#### Work task:
Each line of the data that includes the string "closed" is to be copied out.

··· Data

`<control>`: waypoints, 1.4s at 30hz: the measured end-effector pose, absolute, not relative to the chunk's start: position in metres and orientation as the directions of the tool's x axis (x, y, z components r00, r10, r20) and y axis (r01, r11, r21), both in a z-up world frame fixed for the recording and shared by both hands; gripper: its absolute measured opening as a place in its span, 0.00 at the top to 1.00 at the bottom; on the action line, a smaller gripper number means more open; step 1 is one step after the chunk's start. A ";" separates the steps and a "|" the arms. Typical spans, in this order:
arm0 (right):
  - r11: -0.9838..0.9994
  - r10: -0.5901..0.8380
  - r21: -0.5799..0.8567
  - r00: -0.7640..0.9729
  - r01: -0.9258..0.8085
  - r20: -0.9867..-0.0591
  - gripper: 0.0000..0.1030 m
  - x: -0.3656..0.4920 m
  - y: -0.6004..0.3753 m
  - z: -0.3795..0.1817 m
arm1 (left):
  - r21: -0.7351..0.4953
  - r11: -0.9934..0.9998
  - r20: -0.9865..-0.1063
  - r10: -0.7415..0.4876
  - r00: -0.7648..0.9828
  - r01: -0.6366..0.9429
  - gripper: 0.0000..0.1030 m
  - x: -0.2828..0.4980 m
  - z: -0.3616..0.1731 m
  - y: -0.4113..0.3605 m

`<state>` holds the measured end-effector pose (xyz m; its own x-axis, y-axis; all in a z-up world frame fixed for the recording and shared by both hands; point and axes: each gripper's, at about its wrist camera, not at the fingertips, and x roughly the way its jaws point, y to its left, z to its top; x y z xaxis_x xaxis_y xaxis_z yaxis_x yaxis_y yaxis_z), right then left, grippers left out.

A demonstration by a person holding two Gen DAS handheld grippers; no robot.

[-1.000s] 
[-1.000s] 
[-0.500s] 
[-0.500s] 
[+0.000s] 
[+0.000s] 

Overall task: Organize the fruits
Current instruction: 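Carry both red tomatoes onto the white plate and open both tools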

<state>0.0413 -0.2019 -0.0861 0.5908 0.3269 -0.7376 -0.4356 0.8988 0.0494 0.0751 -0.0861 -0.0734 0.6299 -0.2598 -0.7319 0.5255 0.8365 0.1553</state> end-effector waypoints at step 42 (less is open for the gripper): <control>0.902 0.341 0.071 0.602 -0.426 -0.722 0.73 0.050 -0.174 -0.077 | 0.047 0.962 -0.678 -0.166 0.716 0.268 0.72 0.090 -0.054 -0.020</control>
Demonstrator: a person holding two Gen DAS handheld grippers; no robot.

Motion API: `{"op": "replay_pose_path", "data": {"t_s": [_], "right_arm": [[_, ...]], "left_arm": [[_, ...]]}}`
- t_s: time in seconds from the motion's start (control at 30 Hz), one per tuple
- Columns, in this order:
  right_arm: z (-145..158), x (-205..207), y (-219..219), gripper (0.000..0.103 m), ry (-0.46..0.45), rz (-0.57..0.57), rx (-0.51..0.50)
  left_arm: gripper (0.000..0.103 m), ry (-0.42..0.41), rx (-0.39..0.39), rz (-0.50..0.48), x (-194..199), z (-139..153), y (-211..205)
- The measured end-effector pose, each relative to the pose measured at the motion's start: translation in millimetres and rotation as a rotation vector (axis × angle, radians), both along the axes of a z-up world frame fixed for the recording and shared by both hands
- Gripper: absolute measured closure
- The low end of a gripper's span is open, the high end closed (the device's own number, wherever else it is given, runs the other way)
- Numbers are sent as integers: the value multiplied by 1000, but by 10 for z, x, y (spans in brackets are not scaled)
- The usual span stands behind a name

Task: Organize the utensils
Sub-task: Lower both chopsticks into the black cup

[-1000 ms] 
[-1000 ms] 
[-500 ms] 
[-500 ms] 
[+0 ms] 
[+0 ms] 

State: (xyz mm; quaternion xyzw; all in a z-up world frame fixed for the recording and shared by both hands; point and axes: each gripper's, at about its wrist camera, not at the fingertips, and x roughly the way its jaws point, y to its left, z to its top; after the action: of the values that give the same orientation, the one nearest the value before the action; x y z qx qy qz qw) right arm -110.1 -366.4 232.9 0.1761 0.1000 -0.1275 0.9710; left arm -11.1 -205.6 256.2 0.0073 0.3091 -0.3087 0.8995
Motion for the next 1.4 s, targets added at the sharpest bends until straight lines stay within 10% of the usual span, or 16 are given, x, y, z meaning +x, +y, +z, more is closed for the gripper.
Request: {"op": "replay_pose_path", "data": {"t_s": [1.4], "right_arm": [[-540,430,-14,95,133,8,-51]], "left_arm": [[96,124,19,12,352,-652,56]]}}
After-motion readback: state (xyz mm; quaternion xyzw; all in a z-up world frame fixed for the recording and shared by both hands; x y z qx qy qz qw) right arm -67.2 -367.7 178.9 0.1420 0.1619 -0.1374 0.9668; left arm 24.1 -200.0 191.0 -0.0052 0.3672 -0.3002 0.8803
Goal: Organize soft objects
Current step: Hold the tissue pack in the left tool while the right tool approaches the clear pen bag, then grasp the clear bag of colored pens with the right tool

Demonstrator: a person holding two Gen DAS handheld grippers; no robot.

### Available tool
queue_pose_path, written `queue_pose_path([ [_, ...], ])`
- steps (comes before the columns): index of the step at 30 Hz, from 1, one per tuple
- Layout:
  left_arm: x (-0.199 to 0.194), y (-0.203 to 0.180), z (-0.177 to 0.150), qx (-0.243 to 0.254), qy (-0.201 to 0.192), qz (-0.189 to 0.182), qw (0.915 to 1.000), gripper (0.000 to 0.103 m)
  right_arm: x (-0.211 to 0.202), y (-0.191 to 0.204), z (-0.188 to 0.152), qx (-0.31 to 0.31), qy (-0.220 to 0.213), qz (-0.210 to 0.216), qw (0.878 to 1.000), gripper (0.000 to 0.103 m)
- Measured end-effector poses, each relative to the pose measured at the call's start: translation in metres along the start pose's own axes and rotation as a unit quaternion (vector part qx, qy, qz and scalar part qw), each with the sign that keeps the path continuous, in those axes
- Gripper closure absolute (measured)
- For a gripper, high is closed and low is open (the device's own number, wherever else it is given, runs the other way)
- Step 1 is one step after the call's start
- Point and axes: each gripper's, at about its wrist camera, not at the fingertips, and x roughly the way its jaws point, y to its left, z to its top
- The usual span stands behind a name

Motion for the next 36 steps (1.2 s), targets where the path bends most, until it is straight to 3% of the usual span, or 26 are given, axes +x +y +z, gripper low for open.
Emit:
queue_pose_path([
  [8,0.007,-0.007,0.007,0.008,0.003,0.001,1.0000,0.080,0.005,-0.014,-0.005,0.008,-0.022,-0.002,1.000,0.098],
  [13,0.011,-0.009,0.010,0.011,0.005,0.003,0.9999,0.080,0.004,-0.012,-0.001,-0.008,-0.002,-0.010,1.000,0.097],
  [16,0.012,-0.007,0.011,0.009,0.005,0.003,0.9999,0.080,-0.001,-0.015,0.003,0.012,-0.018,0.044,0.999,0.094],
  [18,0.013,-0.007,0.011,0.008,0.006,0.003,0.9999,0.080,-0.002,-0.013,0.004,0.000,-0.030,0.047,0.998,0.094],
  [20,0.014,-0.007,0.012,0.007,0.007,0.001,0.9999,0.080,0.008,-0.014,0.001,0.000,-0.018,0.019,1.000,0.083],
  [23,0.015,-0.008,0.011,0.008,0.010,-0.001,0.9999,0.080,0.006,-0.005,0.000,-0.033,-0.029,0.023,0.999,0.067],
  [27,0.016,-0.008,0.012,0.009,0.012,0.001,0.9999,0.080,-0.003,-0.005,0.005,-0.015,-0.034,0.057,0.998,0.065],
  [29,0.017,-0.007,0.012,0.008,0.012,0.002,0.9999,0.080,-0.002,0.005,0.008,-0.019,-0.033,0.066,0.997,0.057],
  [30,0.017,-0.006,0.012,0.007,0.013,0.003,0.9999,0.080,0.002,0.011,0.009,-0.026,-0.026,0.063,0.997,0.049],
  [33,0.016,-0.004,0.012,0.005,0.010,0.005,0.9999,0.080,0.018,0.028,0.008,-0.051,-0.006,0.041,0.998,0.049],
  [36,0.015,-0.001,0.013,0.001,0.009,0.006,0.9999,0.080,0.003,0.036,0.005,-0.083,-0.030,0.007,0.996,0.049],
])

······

#### Task result:
- The low end of a gripper's span is open, the high end closed (the device's own number, wherever else it is given, runs the other way)
Motion for the next 1.4 s, targets added at the sharpest bends until straight lines stay within 10% of the usual span, or 16 are given, x, y, z meaning +x, +y, +z, more is closed for the gripper.
- For a gripper, high is closed and low is open (the device's own number, wherever else it is given, runs the other way)

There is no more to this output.